There in the shadow of St Paul's Cathedral, he opened his bookshop,
The Bible and the Sun, where he spent the following 22 years publishing
religious periodicals, newspapers, books, and children's books, some
of which he wrote himself. His first children's book, A Little Pretty
Pocket-Book ("for little Master Tommy and Pretty Miss Polly")
appeared in 1744, the first of a series of well-made little books --"pretty
gilt toys for girls and boys"--that followed the notion stressed
in his era that literature should both please and instruct.
In 1751, Newbery began the first periodical designed for children,
The Lilliputian Magazine. As "Abraham Aesop" he wrote
Fables in Verse in 1758 and as "Tom Telescope" he wrote
The Newtonian System of Philosophy in 1761.
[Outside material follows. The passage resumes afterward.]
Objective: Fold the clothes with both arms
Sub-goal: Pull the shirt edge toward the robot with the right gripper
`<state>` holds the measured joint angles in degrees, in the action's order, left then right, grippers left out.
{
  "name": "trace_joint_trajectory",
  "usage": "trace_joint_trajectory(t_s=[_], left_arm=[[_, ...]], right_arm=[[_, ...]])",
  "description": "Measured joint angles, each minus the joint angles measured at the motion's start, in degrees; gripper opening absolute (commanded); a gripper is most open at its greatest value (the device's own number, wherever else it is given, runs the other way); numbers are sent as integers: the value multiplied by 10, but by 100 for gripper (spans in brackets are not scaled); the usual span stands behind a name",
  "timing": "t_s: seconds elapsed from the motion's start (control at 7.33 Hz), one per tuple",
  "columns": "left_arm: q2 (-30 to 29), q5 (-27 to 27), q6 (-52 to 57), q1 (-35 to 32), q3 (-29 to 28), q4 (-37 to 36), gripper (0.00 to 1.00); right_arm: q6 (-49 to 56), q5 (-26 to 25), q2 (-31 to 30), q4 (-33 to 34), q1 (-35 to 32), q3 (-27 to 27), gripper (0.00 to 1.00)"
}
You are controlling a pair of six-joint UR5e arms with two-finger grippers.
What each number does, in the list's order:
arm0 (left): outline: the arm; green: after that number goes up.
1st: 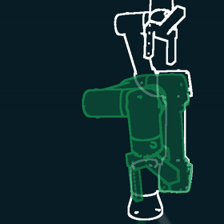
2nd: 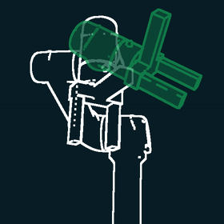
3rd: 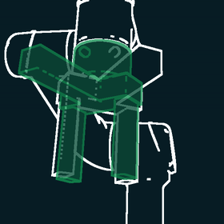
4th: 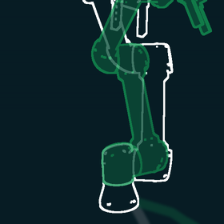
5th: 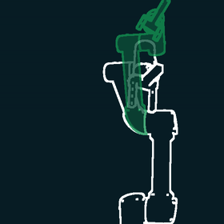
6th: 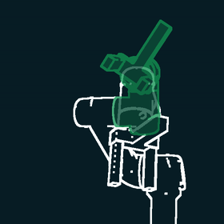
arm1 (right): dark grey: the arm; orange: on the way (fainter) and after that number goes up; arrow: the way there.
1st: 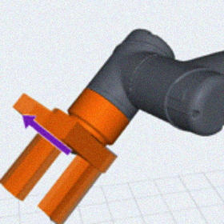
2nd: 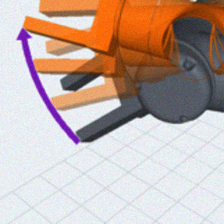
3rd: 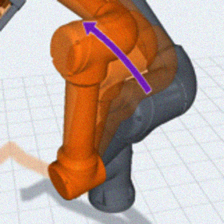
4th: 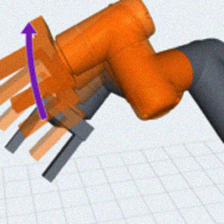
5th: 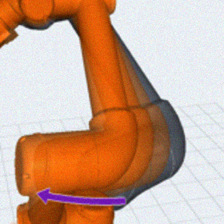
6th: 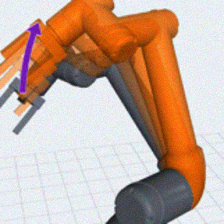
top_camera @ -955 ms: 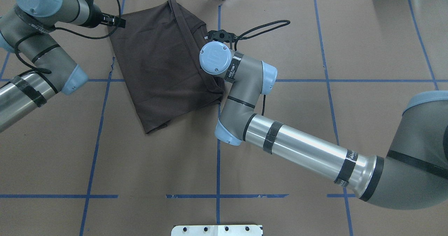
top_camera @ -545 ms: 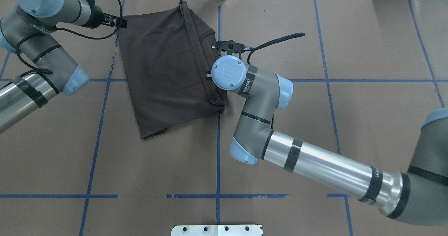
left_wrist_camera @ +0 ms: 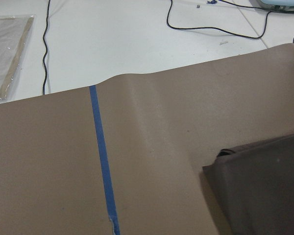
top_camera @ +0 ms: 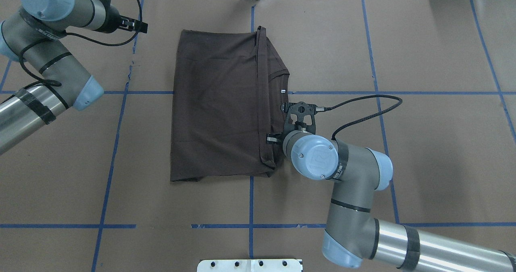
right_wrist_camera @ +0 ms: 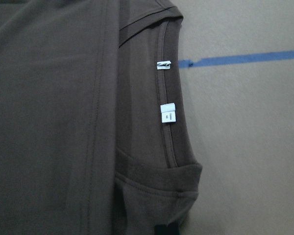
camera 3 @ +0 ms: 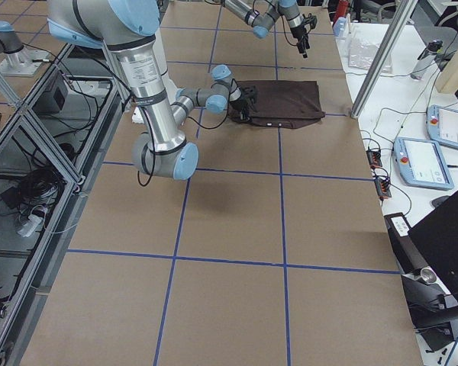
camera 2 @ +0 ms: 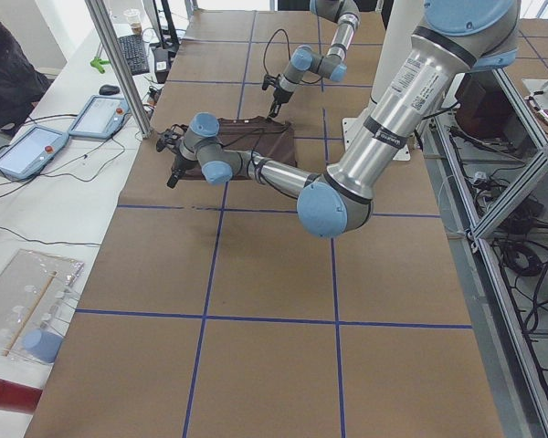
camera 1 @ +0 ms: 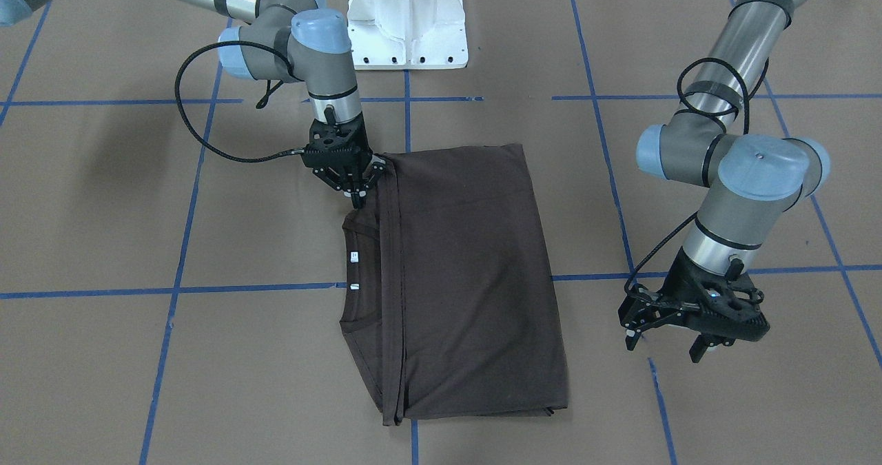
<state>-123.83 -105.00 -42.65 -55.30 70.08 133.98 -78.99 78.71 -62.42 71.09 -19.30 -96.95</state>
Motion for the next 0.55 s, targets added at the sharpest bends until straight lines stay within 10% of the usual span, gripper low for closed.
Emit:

In addition to launching a newspaper in 1760 (The Public Ledger),
Newbery published the first English version of Charles Perrault's Tales
from the Past with Morals, subtitled Contes de ma mère
l'oye, or "Tales from Mother Goose."
Finally, in 1765, shortly before his death, Newbery wrote and published
his classic children's book, The History of Little Goody Two-Shoes,
in which success is keyed to education, very much in the tradition of
the time and the use of the term "morals" in the title of
Perrault's original collection.
Postscript: In 1922, in recognition of Newbery's pioneering work
as an author and publisher of children's literature, The American Library
Association instituted the Newbery Medal to be awarded annually to the
most distinguished work of children's literature.